All of us have issues, pains, frustrations, and memories we would rather not have to face. At times, we have all used objects or events to avoid facing these. Addiction, however, becomes a lifestyle in which the person loses control of the use of these objects and events and gets locked into an emotional avoidance of real life. Addicts keep delaying life issues as a way of nurturing themselves.
All of us have the potential to form addictive relationships with any number of different objects or events, especially during stressful times when we would welcome a promise of relief and comfort. However, avoiding reality and responsibility by the addictive use of objects and events is ultimately an ineffective way of healing pain and anxiety. The mood change created by acting out an addiction is very temporary, and only creates an illusion of real satisfaction.

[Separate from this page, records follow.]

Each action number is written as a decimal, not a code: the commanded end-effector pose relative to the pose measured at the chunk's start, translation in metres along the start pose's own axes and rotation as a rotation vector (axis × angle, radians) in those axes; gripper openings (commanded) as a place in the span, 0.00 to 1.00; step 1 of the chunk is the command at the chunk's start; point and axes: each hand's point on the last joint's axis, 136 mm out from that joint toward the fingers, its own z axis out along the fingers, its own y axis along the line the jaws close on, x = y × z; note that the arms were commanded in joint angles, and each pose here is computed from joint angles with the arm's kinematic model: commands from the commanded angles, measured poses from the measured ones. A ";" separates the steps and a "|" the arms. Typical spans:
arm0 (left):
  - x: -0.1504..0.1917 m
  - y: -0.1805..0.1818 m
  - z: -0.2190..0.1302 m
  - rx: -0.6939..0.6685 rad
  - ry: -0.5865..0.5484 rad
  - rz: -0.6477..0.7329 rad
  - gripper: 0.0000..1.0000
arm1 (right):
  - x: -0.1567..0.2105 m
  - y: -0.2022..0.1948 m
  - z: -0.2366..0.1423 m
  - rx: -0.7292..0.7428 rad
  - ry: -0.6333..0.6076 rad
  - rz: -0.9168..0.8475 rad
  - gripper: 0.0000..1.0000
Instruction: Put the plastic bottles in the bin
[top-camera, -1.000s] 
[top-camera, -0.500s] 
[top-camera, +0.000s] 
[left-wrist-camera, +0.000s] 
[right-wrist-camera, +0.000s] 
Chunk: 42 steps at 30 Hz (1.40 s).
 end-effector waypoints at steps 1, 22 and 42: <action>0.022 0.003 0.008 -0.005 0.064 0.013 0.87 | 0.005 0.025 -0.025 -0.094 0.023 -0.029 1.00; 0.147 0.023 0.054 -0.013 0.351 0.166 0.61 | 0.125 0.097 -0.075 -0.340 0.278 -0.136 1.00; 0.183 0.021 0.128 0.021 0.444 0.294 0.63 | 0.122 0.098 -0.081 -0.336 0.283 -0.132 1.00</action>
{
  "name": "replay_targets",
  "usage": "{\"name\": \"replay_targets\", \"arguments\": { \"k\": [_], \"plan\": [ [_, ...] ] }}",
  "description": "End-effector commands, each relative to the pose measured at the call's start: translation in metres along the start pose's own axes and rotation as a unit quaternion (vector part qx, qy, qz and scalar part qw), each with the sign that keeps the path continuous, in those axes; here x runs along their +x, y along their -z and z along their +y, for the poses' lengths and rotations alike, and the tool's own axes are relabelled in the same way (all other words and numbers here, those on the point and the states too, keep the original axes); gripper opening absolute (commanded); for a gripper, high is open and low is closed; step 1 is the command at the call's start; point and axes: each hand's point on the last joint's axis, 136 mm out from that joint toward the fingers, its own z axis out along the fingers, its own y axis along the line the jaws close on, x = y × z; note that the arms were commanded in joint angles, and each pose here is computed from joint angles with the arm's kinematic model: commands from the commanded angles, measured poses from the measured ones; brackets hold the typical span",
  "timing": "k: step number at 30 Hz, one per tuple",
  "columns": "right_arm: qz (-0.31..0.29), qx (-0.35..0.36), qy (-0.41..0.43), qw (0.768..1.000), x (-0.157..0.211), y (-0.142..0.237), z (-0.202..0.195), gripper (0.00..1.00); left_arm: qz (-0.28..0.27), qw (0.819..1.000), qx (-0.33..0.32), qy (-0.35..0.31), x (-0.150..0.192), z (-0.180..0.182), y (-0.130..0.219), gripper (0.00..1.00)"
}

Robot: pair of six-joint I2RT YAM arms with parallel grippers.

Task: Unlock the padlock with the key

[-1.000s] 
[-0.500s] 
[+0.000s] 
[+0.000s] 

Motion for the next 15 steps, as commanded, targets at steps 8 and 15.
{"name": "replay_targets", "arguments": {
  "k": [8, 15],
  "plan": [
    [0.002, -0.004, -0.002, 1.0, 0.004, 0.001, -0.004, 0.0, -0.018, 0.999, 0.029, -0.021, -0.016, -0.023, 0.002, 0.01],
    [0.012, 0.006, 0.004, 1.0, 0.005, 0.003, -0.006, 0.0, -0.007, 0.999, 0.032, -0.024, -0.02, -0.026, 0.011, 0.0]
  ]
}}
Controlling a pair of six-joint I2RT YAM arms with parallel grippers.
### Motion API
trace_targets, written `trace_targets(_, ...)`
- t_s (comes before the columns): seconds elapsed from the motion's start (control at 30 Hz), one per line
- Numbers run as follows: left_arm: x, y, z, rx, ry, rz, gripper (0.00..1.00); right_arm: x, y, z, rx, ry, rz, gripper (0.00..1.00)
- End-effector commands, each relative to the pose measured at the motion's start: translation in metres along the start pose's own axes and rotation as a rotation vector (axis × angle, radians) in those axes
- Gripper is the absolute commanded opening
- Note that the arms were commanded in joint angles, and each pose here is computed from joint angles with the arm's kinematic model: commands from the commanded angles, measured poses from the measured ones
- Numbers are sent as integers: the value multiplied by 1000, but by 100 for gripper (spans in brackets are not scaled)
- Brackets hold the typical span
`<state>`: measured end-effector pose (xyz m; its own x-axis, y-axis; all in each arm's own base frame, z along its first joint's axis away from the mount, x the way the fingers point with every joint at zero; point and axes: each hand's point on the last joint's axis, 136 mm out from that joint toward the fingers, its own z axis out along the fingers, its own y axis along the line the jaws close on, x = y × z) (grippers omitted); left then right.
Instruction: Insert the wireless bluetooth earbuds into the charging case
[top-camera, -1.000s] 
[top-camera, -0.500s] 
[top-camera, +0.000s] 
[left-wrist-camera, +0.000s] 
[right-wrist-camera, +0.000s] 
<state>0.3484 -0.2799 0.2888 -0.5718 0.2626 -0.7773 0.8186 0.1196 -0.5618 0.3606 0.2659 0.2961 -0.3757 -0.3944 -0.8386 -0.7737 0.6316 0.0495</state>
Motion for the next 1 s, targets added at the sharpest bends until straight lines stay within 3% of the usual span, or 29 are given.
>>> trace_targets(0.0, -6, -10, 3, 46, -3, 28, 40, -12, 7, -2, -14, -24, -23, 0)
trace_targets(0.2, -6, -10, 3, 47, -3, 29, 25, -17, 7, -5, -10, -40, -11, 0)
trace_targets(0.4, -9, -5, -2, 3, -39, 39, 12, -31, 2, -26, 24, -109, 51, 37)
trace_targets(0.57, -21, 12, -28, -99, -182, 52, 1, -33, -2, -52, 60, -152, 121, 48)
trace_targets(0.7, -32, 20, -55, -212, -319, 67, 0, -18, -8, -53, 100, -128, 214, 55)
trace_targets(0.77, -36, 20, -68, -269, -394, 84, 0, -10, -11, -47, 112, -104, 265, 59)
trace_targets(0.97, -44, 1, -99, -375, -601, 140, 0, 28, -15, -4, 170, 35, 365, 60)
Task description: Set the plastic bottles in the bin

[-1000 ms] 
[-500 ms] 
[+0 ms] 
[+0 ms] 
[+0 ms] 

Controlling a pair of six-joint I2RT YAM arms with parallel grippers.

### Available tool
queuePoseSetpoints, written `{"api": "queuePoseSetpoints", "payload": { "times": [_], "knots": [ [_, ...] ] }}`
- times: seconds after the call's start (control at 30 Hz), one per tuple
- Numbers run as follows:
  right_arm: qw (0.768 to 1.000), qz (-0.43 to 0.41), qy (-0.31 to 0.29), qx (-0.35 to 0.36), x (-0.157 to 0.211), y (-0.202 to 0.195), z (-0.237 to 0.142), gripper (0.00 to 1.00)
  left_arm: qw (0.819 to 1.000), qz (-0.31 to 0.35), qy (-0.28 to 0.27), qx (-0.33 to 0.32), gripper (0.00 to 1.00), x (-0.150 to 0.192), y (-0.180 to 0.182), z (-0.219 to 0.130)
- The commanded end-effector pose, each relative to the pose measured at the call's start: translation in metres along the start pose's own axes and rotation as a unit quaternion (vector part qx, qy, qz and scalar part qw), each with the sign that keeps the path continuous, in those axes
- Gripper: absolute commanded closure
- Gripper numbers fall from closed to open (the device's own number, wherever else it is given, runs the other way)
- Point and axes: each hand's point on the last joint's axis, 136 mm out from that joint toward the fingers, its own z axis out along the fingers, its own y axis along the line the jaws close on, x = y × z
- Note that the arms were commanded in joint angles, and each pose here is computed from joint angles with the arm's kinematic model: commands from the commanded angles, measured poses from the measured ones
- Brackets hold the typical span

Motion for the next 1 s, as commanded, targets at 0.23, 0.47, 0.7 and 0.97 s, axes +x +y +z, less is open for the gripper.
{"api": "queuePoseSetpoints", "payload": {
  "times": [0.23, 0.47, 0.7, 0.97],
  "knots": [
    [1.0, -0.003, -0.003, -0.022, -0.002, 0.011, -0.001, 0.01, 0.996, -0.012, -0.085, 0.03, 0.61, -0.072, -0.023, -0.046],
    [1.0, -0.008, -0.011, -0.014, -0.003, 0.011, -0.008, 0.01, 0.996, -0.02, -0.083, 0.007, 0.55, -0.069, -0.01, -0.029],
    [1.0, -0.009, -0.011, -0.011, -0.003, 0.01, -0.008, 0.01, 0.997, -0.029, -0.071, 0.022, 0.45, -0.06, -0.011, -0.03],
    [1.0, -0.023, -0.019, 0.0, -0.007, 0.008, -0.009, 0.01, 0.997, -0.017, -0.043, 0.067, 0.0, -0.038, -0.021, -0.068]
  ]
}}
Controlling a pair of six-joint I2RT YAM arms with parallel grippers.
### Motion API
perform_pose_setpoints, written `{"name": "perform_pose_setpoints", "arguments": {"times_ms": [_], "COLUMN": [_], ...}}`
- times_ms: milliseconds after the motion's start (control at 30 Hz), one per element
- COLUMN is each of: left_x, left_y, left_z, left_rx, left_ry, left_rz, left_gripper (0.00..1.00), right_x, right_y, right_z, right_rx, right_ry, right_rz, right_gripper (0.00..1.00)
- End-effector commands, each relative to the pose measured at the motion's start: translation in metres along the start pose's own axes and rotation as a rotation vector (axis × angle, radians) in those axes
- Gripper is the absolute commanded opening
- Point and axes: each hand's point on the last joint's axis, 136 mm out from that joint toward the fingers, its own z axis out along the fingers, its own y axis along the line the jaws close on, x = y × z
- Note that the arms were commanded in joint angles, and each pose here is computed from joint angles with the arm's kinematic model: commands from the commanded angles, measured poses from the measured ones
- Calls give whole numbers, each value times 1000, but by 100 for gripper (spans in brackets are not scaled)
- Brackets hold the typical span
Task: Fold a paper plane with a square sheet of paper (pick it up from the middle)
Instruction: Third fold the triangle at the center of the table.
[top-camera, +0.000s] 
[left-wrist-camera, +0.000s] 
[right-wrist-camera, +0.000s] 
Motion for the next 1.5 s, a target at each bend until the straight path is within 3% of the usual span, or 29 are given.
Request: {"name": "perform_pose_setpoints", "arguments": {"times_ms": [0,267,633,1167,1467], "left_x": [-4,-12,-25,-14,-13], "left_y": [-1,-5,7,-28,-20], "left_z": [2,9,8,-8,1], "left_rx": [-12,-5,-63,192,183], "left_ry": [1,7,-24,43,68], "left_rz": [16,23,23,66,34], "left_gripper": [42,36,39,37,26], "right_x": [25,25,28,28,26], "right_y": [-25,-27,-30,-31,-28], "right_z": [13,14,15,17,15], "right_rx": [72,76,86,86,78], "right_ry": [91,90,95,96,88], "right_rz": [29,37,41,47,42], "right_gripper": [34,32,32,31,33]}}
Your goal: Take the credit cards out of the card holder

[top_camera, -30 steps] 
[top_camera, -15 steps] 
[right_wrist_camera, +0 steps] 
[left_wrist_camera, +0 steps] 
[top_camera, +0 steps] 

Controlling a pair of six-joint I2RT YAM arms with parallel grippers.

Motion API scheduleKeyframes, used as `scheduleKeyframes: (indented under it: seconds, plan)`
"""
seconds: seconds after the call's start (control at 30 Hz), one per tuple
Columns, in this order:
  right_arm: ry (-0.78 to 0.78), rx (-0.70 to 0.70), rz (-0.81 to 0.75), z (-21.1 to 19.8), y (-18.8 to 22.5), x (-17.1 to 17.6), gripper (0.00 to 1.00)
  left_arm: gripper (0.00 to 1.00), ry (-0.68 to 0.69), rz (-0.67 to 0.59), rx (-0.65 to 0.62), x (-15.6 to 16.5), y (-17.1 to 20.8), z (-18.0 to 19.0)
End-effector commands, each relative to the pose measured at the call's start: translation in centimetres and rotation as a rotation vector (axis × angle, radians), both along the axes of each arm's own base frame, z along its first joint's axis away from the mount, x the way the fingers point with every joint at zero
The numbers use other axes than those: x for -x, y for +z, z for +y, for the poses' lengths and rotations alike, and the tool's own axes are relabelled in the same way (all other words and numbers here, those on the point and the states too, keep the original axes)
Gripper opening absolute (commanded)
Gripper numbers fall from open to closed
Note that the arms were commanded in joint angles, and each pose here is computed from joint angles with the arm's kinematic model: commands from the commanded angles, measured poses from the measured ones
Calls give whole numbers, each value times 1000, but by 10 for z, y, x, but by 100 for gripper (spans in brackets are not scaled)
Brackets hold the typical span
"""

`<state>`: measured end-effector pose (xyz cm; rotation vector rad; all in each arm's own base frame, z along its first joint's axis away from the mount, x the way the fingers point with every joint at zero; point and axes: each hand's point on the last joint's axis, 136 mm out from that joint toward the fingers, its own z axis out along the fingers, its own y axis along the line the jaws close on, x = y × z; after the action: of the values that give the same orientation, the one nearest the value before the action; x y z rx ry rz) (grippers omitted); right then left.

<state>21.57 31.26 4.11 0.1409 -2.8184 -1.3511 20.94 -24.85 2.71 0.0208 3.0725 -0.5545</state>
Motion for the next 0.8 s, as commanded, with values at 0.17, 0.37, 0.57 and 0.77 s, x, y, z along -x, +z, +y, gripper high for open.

For example, the food addict binges after a fight with his partner and finds the illusion of peace. For the moment, he feels full, both physically and emotionally instead of empty. During such moments, there is an intense sense of comfort. In a similar way, the compulsive gambler gets lost in the action and feels excited, confident, and sure of herself. This time she knows she has picked a winner.
Slowly, addicts start to depend on the addictive process for a sense of well-being and personal identity. Their lives become ruled by the pursuit of their addiction.
Addiction starts out as an emotional illusion that is entrenched in the addict before others around the addict or even the addict himself realizes that an addictive relationship has been formed. The addict starts to build a defense system to protect the addictive belief system against attacks from others, but only after the addiction is well established on an emotional level. On a thoughtful, intellectual level, the addict knows that an object cannot bring emotional fulfillment. Alcoholics have heard the old saying "You can't escape into a bottle." Workaholics know "there's more to life than just work." Addictive spenders understand "money can't buy happiness."
The illness of addiction begins very deep within a person and his or her suffering takes place on an emotional level. Intimacy, positive or negative, is an emotional experience that is not logically evaluated. Addiction is an emotional relationship with an object or event, through which addicts try to meet their needs for intimacy. When looked at in this way, the logic of addiction starts to become clear. When compulsive eaters feel sad, they eat to feel better. When alcoholics start to feel out of control with anger, they have a couple of drinks to get back in control.
Addiction is very logical and follows a logical progression, but this progression is based on an emotional logic, not intellectual logic. A person who tries to understand addiction using intellectual logic will become frustrated and feel manipulated by the addict. Talking one-on-one with only a counsellor and without a support group is usually ineffective in convincing addicted persons to end their destructive, addictive relationships.
Addictive logic can be summed up in the phrase "I want what I want and I want it now." Emotional needs often feel very urgent and compulsive. Such emotional logic works to satisfy this urgency even if it is not in the best interest of the person.
For example, a compulsive gambler tells himself he is done gambling for the week. Shortly, however, he has a rough day at work and feels uneasy, so he looks over his racing form to try to ease his feelings, still telling himself he won't gamble anymore this week. While reviewing the racing form, he starts to hear his emotional logic telling him he has found a sure bet. "Why didn't I see this before?" he says. "It would be crazy for me to miss this opportunity!" Thus, he becomes pitted against himself - one side believing in his 'sure thing,' the other reminding him of his promise not to gamble for the rest of the week. Inside, the emotional pressure builds. Because addiction involves the deep need to have emotional needs met and emotional pressures relieved, he finally must give in to his urge, especially after he has convinced himself he would be stupid not to grab this opportunity.
Thus addictive logic pits the addict against himself or herself.